Friedrich Nietzsche (1844-1900)

II. Morality

A. Master/Slave Morality

There is a master morality according to Nietzsche, which is exhibited by noble persons who choose for themselves what is valuable, and a slave morality exhibited by the weak persons who inculcate mediocrity in order to protect themselves from superior persons. Thus master morality is based upon choice, whereas slave morality is based upon resentment and fear. Of the noble person, Nietzsche says in Beyond Good and Evil,

“The noble type of man regards himself as a determiner of values; he does not require to be approved of; he passes the judgment: ‘What is injurious to me is injurious in itself;’ he knows that it is he himself only who confers honor on things; he is a creator of values. He honors whatever he recognizes in himself. Such morality is self-glorification. In the foreground there is the feeling of plenitude, of power, which seeks to overflow the happiness of high tension, the consciousness of a wealth which would fain give and bestow: The Noble man also helps the unfortunate, but nor, or scarcely, out of pity, but rather from an impulse generated by the super-abundance of power.

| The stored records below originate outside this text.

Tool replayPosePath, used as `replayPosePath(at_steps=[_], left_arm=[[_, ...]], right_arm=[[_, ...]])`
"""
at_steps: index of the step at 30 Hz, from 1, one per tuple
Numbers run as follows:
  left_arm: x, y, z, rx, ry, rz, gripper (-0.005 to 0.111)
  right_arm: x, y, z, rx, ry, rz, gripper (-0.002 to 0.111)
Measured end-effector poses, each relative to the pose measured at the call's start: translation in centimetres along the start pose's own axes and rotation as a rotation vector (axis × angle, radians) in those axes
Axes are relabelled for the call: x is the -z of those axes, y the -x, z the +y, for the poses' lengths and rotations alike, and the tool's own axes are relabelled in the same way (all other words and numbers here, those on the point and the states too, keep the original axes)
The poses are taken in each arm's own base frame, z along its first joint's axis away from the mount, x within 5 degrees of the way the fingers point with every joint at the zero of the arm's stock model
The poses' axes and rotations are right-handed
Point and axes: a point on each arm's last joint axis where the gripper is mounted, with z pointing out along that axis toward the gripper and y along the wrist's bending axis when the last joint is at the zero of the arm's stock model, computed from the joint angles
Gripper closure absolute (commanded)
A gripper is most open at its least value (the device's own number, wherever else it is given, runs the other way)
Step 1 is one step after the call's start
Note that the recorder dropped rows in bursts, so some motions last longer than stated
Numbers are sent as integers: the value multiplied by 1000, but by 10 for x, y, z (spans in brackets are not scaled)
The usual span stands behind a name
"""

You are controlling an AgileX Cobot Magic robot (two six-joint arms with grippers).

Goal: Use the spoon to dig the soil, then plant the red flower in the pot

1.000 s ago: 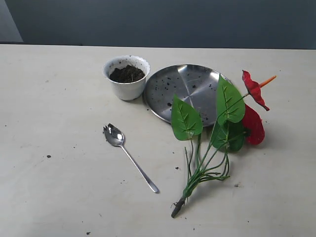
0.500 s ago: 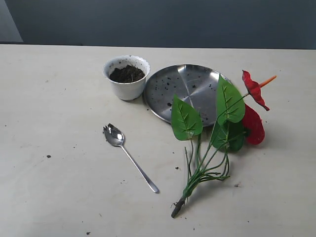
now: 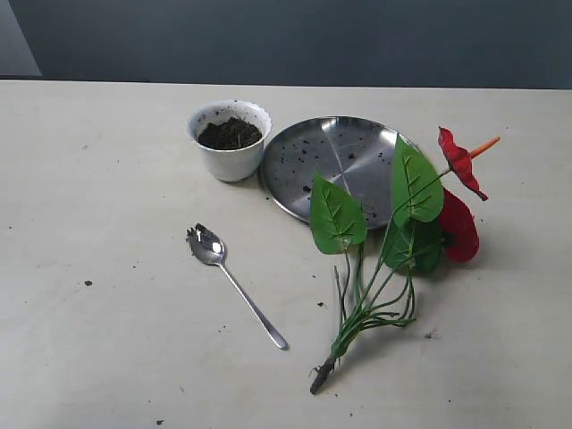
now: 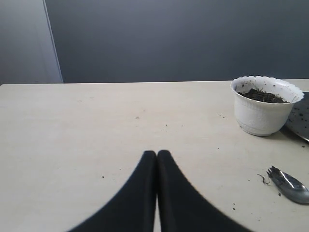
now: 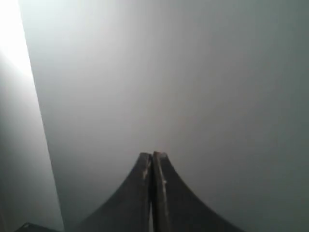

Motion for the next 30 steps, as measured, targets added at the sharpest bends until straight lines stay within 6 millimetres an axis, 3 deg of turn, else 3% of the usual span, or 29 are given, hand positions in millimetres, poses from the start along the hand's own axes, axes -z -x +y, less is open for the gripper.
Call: replayPosePath(at_steps=[5,13,16,23,30], left_arm=[[0,0,0,0,0,0,106],[0,0,0,0,0,0,106],[0,0,0,0,0,0,106],[0,0,0,0,0,0,106],[0,0,0,0,0,0,106]], right_arm=[[-42,-47,6,10,111,102,109],[-83,-114,77,196,221,303,109],[-87,-128,109,201,250,332,109],[-89,-151,158,98,299,381,109],[-84,-167,185,92,407,414,109]])
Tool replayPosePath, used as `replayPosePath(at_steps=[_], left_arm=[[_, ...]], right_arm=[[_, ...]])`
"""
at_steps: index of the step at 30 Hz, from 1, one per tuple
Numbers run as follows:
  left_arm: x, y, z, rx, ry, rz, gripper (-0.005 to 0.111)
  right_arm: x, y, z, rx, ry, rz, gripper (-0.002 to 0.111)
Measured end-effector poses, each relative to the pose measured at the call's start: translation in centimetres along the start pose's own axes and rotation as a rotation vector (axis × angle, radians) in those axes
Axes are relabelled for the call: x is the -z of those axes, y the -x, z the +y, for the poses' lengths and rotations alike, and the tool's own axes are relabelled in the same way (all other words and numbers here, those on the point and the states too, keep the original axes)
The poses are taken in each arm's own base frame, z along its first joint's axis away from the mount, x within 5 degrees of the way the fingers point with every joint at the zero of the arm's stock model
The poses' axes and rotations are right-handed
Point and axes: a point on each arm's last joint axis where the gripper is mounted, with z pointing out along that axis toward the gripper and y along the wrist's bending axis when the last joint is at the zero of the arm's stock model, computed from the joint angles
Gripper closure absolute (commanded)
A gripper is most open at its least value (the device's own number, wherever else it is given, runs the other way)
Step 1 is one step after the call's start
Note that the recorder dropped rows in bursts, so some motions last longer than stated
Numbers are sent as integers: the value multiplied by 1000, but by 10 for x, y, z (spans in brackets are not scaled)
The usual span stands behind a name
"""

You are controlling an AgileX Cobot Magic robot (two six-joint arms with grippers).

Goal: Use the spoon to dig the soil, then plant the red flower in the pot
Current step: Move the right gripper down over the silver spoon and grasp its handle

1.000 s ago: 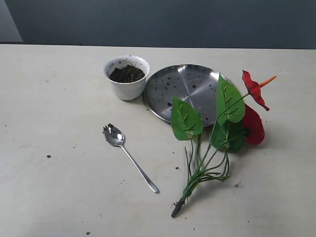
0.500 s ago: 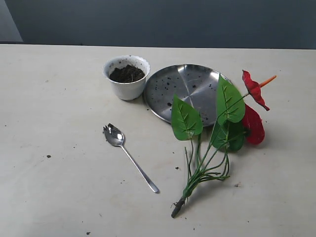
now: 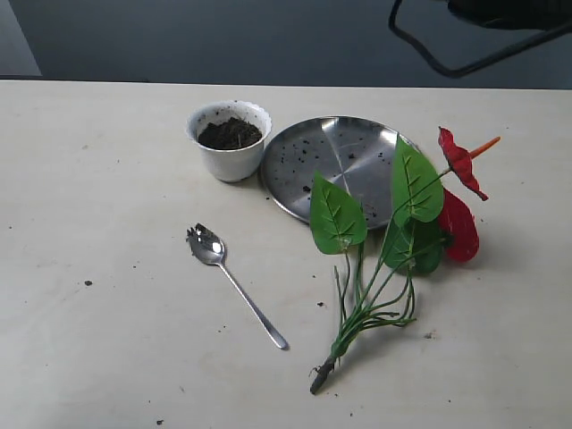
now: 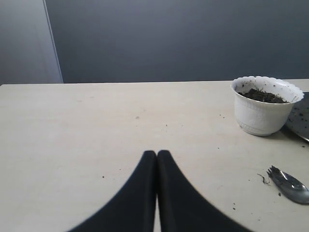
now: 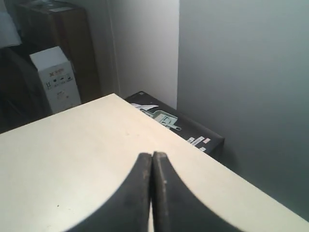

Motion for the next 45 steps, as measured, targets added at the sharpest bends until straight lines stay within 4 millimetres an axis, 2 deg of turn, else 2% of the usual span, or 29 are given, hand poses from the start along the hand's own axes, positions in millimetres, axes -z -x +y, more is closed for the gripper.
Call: replayPosePath(at_steps=[5,8,9,12,15,19,23,24,27,31,35,40,45], left_arm=[[0,0,0,0,0,0,106],[0,0,0,0,0,0,106],[0,0,0,0,0,0,106],[0,0,0,0,0,0,106],[0,0,0,0,0,0,106],[0,0,0,0,0,0,106],[0,0,0,0,0,0,106],[0,0,0,0,0,0,106],[0,0,0,0,0,0,106],[0,0,0,0,0,0,106],[0,0,0,0,0,0,106],[0,0,0,0,0,0,106],[0,0,0,0,0,0,106]], right_arm=[[-2,-30,8,110,-12,5,109],[-1,-61,14,196,-63,150,109],[0,-77,18,216,-56,240,109],[6,-105,33,206,16,446,109],[12,-118,49,142,101,580,109],[17,-126,66,90,185,677,108],[13,-144,77,98,239,763,91],[10,-151,79,100,245,785,83],[-2,-173,78,101,240,842,71],[-18,-200,76,105,221,879,70],[-39,-211,77,111,229,913,70],[-71,-207,75,143,198,960,70],[-89,-202,64,187,80,1108,70]])
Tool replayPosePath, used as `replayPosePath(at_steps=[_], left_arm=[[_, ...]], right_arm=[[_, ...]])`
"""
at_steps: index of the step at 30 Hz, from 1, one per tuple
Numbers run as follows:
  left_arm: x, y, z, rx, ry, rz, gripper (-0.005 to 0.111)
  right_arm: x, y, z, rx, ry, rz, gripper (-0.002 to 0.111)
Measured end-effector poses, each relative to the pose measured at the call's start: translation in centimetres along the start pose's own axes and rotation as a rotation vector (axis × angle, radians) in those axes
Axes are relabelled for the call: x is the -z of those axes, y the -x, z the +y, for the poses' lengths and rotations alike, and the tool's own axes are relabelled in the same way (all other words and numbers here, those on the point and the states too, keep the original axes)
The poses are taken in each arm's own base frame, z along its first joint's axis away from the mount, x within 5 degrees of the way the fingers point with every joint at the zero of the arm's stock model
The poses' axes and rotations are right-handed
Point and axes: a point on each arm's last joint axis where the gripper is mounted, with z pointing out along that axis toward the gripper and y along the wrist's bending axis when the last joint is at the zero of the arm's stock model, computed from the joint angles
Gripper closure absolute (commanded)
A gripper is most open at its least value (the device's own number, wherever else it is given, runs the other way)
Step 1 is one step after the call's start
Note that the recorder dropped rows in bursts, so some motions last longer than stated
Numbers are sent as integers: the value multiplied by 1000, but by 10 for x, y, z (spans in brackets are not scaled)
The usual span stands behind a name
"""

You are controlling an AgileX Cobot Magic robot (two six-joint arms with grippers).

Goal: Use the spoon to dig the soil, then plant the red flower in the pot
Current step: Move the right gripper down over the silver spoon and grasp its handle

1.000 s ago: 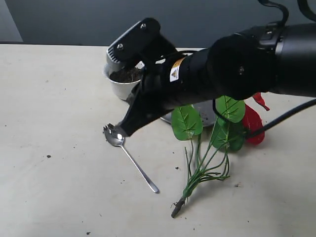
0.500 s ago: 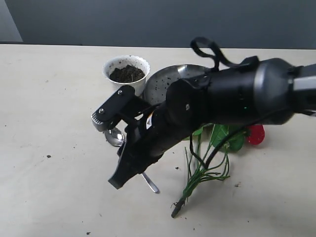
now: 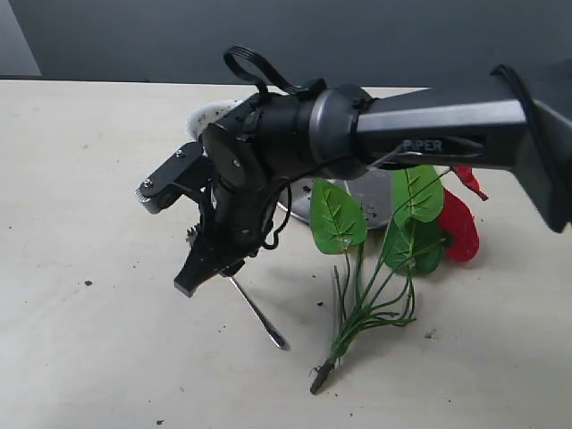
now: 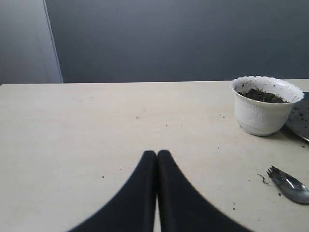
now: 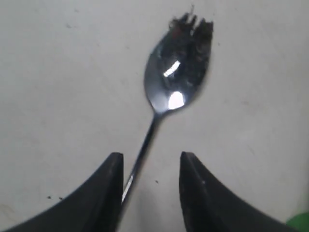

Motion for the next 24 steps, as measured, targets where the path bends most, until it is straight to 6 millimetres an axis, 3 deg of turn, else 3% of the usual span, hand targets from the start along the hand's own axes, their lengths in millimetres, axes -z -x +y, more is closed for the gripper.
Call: replayPosePath(at_steps=[8,24], left_arm=[[0,0,0,0,0,0,106],[0,0,0,0,0,0,106]], right_arm=[[-12,-4,-4,-12,-34,142,70],[-27,4,1,-60,11,48,70]])
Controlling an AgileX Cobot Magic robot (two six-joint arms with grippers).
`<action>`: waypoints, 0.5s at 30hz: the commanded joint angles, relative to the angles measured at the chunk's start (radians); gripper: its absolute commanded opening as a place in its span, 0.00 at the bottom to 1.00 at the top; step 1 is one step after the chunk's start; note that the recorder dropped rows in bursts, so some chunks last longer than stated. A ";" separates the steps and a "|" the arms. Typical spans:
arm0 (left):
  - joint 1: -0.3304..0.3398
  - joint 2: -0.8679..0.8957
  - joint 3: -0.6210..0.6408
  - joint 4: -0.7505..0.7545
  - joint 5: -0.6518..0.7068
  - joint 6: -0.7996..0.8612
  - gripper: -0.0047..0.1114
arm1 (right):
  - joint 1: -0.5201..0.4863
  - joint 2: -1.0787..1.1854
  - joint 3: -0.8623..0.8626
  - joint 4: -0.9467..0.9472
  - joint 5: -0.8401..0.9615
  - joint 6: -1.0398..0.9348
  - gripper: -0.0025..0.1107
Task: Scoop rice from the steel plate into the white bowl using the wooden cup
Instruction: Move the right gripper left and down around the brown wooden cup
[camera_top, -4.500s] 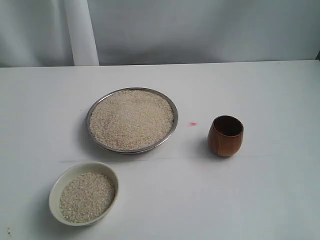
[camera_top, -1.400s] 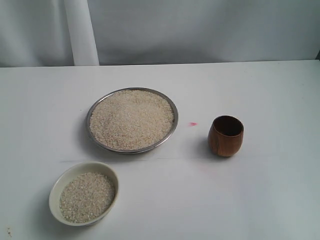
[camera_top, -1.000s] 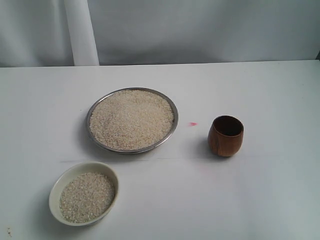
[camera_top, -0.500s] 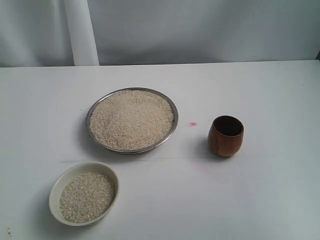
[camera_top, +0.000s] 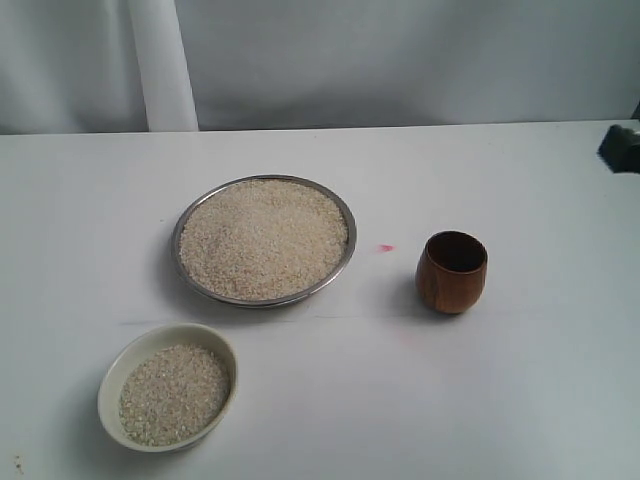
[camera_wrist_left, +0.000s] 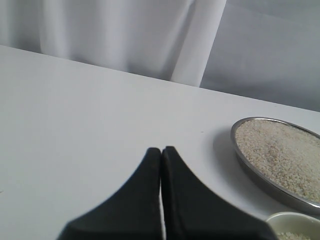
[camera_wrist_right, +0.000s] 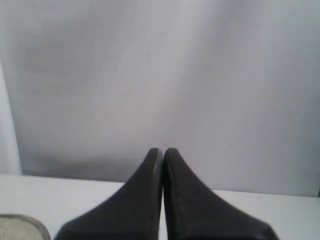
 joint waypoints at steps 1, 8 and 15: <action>-0.003 0.000 0.002 -0.006 -0.008 -0.001 0.04 | 0.111 0.074 -0.009 0.099 0.010 -0.159 0.13; -0.003 0.000 0.002 -0.006 -0.008 -0.001 0.04 | 0.151 0.188 -0.011 0.174 0.002 -0.152 0.64; -0.003 0.000 0.002 -0.006 -0.008 -0.001 0.04 | 0.151 0.210 -0.011 0.100 0.026 -0.058 0.77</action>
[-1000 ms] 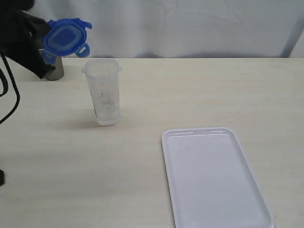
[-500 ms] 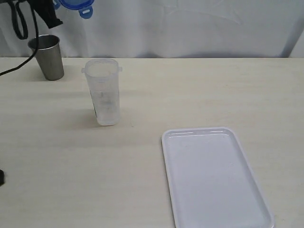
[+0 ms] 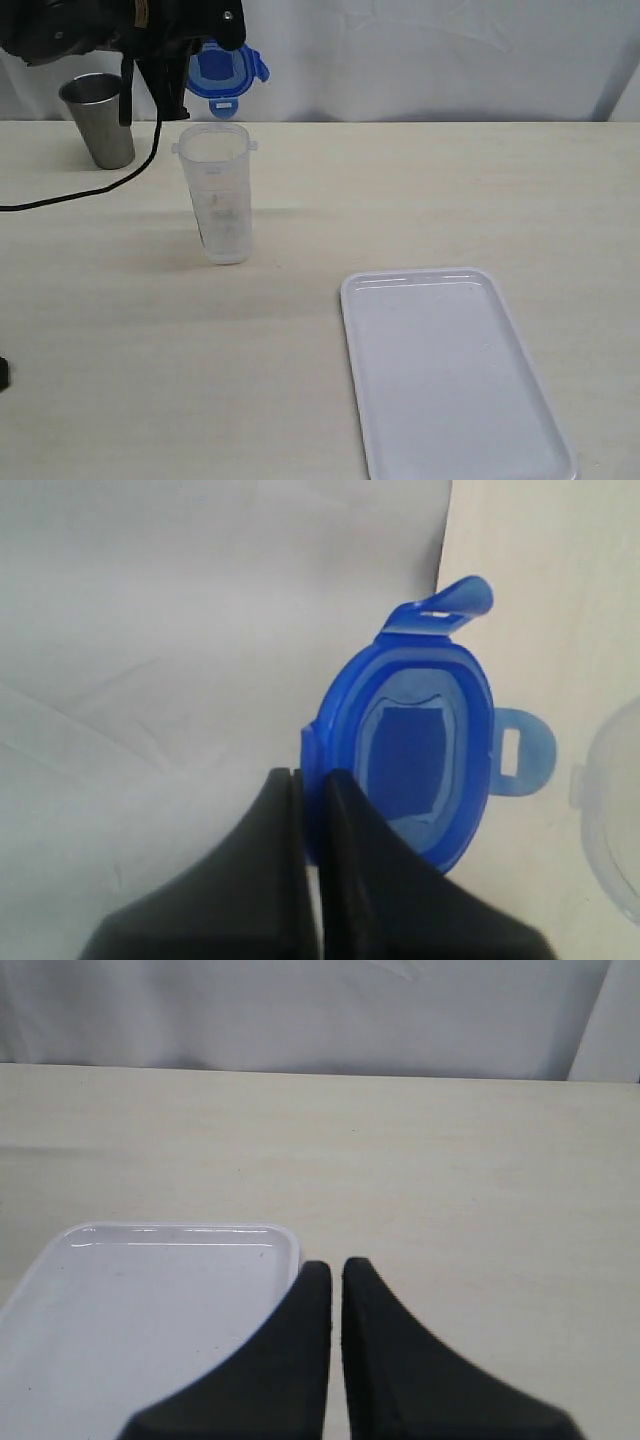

The noble man honors in himself the powerful one, him also who has power over himself, who knows how to speak and how to keep silence, who takes pleasure in subjecting himself to severity and hardness, and has reverence for all that is severe and hard. “Wotan placed a hard heart in my breast,” says an old Scandinavian Saga; it is thus rightly expressed from the soul of a proud Viking Such type of man is even proud of not being made for sympathy; the hero of the Saga therefore adds warningly: ‘He who has not a hard heart when young, will never have one.’ The noble and brave who think thus are the furthest removed from the morality which see precisely in sympathy, or in acting for the good of others, or in desinterestessement, the characteristic of the moral; faith in oneself, pride in oneself, a radical enmity and irony towards ‘selflessness,’ belongs as definitely to noble quality, as do a careless scorn and precaution in the presence of sympathy and the ‘warm heart.’” (Beyond Good and Evil, 260) No action is objectively and automatically right or wrong within the master morality. Thus, for example, the characteristic attributes of slave morality, such as pity, selflessness, compassion, humility, and love of neighbor, are not objectively and automatically wrong. A noble person, too, can exhibit these attributes, so long as they originate through self-assertion, not through resentment and fear.